Below are the entries; give again exactly the lines from the one mentioning "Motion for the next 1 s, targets" through the one mentioning "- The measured", inclusive.

[[ RECORDS FOR THE EXERCISE open ]]

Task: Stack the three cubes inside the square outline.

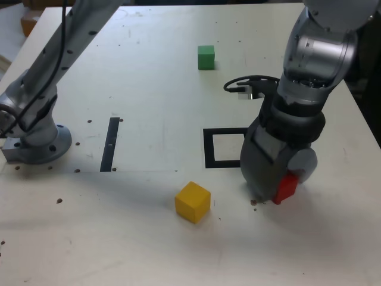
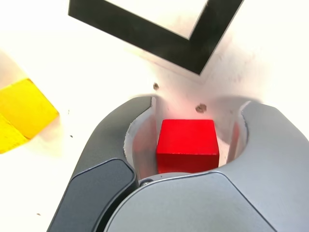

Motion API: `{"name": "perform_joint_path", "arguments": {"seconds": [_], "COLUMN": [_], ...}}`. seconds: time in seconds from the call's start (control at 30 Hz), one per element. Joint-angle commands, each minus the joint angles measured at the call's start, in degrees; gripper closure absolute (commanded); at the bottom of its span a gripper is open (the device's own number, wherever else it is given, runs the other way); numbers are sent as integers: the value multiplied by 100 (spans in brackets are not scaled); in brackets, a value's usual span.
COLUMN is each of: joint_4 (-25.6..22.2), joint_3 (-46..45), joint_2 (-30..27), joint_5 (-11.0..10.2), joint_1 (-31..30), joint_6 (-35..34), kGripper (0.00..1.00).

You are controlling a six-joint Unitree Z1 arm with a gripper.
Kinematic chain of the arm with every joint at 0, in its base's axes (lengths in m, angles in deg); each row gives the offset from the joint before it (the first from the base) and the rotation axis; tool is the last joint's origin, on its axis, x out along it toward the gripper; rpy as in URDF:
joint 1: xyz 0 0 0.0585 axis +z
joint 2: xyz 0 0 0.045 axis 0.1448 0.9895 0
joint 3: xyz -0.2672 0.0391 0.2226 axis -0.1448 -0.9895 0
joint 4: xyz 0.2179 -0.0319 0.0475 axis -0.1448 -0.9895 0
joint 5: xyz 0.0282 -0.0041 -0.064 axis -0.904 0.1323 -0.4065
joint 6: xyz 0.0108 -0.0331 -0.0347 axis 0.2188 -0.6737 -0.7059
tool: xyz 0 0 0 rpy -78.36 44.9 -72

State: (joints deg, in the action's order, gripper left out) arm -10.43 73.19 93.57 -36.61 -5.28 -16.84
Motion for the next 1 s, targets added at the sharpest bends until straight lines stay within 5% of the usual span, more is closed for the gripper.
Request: {"name": "perform_joint_path", "arguments": {"seconds": [0.0,0.23,0.53,0.97], "joint_4": [56,34,-310,-451], "joint_3": [22,15,68,-329], "joint_2": [20,-85,-428,-1056], "joint_5": [-2,-59,-92,-506], "joint_1": [-42,-80,-76,398], "joint_6": [7,131,567,2920], "kGripper": [57,77,83,83]}}
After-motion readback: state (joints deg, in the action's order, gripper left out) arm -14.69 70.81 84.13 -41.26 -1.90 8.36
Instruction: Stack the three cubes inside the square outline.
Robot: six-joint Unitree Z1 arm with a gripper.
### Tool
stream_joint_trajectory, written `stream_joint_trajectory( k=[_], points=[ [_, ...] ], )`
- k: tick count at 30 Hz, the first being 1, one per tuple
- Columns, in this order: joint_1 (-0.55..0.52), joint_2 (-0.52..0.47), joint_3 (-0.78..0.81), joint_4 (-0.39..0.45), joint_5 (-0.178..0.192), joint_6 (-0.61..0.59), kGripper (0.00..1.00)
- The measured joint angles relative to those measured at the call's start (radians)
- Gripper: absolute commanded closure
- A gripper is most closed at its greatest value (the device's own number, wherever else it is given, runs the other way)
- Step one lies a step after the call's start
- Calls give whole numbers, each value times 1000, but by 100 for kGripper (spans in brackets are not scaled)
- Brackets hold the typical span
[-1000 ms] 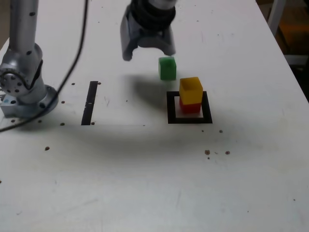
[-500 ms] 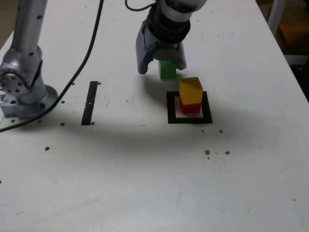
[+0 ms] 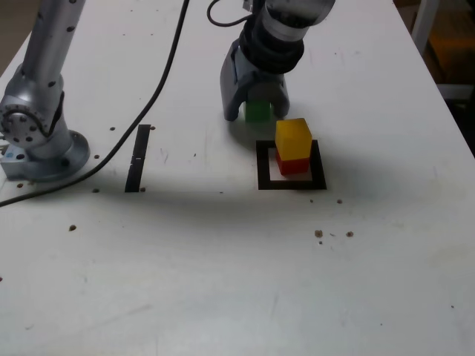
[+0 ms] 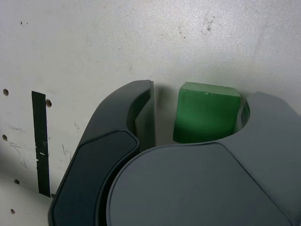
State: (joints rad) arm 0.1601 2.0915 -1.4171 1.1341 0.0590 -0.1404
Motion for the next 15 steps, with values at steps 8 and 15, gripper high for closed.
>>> stream_joint_trajectory(
  k=[8,15],
  points=[
    [0,0,18,-26,1,-2,48],
    [0,-14,20,-21,11,-2,64]
  ],
)
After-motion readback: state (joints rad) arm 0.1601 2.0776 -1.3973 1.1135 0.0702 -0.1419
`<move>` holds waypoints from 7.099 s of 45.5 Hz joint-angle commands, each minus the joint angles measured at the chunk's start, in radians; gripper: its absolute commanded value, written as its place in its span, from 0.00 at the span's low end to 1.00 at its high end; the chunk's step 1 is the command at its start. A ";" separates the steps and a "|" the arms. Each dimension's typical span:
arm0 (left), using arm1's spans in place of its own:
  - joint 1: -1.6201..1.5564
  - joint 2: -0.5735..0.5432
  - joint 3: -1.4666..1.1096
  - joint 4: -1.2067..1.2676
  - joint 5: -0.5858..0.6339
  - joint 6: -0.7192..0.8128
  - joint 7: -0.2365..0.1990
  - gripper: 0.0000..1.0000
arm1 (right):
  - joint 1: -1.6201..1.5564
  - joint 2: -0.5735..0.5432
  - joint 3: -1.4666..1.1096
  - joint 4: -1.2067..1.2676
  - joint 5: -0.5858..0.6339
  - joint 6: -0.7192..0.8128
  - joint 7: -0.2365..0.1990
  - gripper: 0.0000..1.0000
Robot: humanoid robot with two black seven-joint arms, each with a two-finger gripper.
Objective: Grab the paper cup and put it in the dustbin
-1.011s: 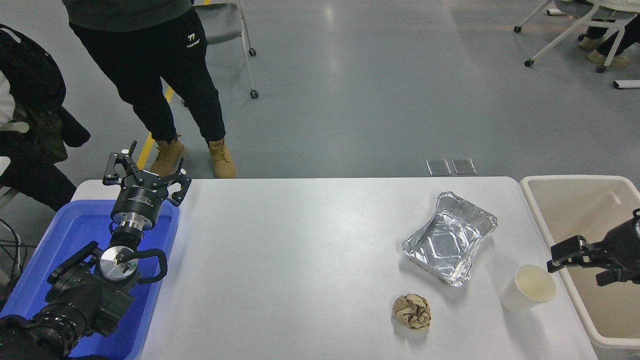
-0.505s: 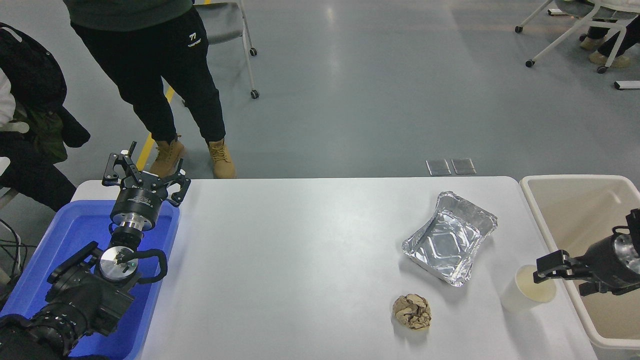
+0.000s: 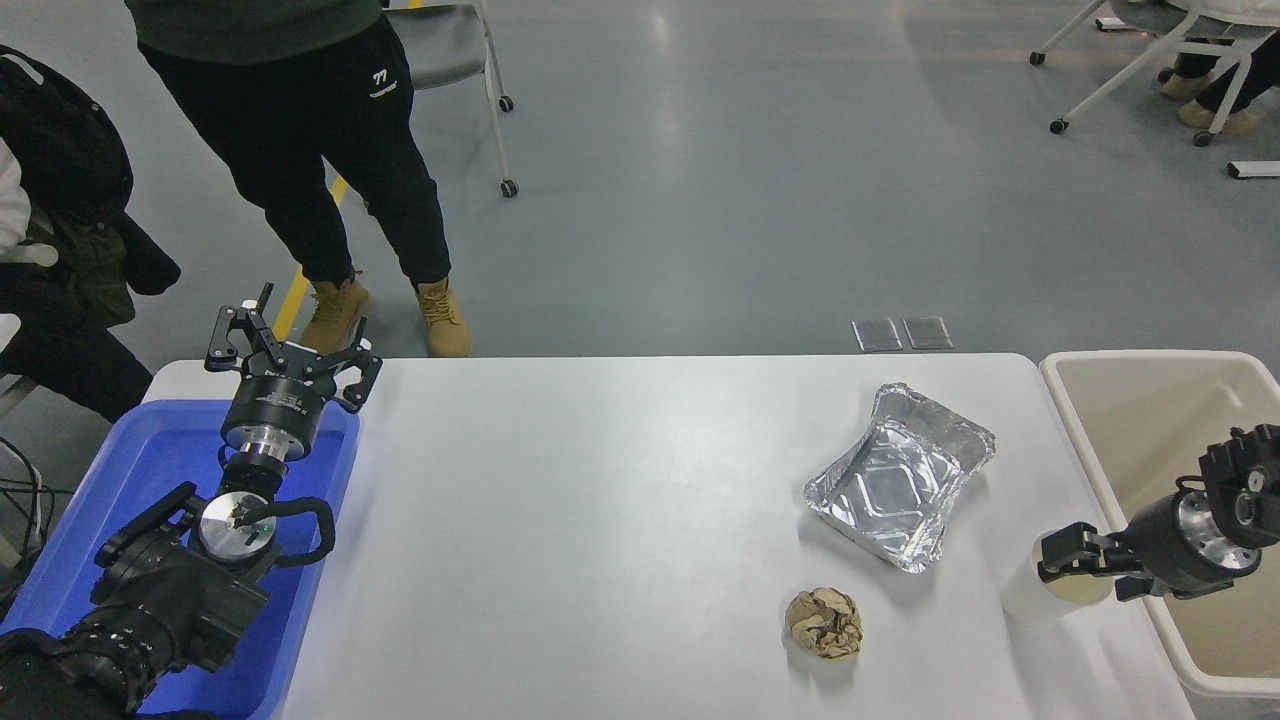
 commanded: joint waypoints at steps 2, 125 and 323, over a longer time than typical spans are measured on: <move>0.000 0.000 0.000 0.000 0.000 -0.001 0.000 0.99 | -0.004 0.010 0.006 -0.001 -0.057 -0.011 0.001 0.26; 0.000 0.000 0.000 0.000 0.000 -0.001 0.000 0.99 | 0.561 -0.112 -0.186 -0.246 -0.058 0.306 0.038 0.00; 0.000 0.000 0.000 0.000 0.000 -0.001 0.000 0.99 | 1.041 0.076 -0.258 0.359 0.268 0.306 -0.284 1.00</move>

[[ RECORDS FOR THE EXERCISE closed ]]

- _WRITTEN REPLY_
Motion for the next 1 s, targets added at the sharpest bends until straight lines stay within 5% of the usual span, more is closed for the gripper.
Request: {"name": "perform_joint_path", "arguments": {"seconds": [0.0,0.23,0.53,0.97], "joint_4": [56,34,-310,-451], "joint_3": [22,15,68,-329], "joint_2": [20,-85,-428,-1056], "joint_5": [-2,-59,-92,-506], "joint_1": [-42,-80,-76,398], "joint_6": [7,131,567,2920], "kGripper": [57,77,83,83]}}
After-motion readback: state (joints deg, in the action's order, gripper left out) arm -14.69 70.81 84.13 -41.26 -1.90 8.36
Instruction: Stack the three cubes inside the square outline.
Robot: six-joint Unitree Z1 arm with a gripper.
### Tool
stream_joint_trajectory, written `stream_joint_trajectory( k=[_], points=[ [_, ...] ], )`
- k: tick count at 30 Hz, the first being 1, one per tuple
- Columns, in this order: joint_1 (-0.55..0.52), joint_2 (-0.52..0.47), joint_3 (-0.78..0.81), joint_4 (-0.39..0.45), joint_5 (-0.178..0.192), joint_6 (-0.61..0.59), kGripper (0.00..1.00)
- The measured joint angles relative to those measured at the call's start (radians)

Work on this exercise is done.